Here, defendant was disruptive in court, evidencing not only an inability to abide by court rules if allowed to proceed pro se, but *448irrational behavior as well. Moreover, Dr. Gilman voiced concerns about defendant’s competency based on his demeanor during Gilman’s attempt to interview him, stating “there was the possibility of significant psychiatric pathology in this brief observation that I had, especially with the records that I had reviewed.” Gilman next discussed defendant’s psychiatric hospitalizations and non-compliance with his medication routine, and noted that “there was a diagnosis at some point of delusional disorder.” Thus, the judge had good reason to question defendant’s competency.

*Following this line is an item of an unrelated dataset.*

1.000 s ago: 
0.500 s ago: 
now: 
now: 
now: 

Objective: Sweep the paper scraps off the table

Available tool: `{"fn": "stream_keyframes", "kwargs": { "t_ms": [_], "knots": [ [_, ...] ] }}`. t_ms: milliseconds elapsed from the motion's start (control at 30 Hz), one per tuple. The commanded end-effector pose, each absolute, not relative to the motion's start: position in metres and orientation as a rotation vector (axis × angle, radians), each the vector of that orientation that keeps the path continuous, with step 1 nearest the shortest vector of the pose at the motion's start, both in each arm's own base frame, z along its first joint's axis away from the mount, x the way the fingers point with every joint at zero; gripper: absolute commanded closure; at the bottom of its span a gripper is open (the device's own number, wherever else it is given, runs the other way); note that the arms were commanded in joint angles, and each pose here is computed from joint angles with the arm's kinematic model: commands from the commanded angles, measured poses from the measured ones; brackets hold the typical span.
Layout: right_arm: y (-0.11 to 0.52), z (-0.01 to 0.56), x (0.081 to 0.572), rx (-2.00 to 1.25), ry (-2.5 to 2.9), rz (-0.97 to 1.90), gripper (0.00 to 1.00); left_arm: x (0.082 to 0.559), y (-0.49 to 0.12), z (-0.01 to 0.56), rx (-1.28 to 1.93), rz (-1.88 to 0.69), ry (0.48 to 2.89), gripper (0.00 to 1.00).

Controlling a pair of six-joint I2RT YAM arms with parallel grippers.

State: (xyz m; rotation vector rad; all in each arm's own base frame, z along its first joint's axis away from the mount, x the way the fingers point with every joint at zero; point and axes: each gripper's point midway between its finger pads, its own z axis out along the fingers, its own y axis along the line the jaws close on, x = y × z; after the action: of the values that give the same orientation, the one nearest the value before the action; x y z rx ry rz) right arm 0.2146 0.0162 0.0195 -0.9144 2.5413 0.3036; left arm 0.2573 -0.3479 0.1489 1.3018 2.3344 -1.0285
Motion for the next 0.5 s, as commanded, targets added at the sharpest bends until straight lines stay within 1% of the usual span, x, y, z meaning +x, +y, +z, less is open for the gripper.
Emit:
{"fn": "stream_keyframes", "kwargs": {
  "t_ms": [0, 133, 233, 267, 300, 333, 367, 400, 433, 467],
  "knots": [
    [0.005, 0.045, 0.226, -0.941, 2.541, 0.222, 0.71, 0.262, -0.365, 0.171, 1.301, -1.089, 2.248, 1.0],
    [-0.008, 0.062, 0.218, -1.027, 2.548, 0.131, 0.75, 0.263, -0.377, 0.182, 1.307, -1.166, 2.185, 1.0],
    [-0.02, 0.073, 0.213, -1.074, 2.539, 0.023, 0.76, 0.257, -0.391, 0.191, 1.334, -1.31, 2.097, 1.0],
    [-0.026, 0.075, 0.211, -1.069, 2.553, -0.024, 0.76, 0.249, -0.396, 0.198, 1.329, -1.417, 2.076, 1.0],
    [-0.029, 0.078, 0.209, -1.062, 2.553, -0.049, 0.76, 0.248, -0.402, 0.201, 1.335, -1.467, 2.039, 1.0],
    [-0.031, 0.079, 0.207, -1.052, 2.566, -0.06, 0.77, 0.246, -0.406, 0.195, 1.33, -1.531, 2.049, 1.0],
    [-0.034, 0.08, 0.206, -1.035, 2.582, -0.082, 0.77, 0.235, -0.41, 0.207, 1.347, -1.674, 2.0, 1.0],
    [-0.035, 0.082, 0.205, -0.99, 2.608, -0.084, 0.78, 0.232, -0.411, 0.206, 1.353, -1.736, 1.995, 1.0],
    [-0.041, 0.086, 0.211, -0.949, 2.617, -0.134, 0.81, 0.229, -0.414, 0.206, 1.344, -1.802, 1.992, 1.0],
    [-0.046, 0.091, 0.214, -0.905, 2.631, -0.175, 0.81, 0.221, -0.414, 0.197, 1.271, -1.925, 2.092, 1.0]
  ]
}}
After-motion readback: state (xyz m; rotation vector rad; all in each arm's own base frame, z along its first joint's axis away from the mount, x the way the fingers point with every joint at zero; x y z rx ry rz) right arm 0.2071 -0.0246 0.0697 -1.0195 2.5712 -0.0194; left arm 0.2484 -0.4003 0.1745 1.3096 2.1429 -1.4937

After the issuance of the competency report, defendant never complained about the delay in continuing the hearing. In fact, the adjournment subsequent to the competency evaluation was at the request of defendant’s attorney and was granted with the required liberality. In re Commitment of M.M., 384 N.J.Super. 313, 331, 894 A.2d 1158 (App.Div.2006). Furthermore, of the two adjournments that were granted prior to defendant’s competency evaluation, at least one was requested by his attorney. Given that the State was ready to proceed at the commencement of the commitment hearing on June 23, 2008, the extended delay thereafter was without either fault of the State or undue prejudice to defendant.

Affirmed.

On October 28, 1994, defendant pled guilty to related federal charges of coercing a minor to engage in sexually explicit conduct for the purpose of making visual depictions of such conduct, 18 U.S.C.A. § 2251(a), and interstate transportation of a minor with intent to engage in sexual activity with a minor, *44018 U.S.C.A. § 2423. Defendant was sentenced on these charges to a 137-month term of incarceration followed by three years of supervised probation.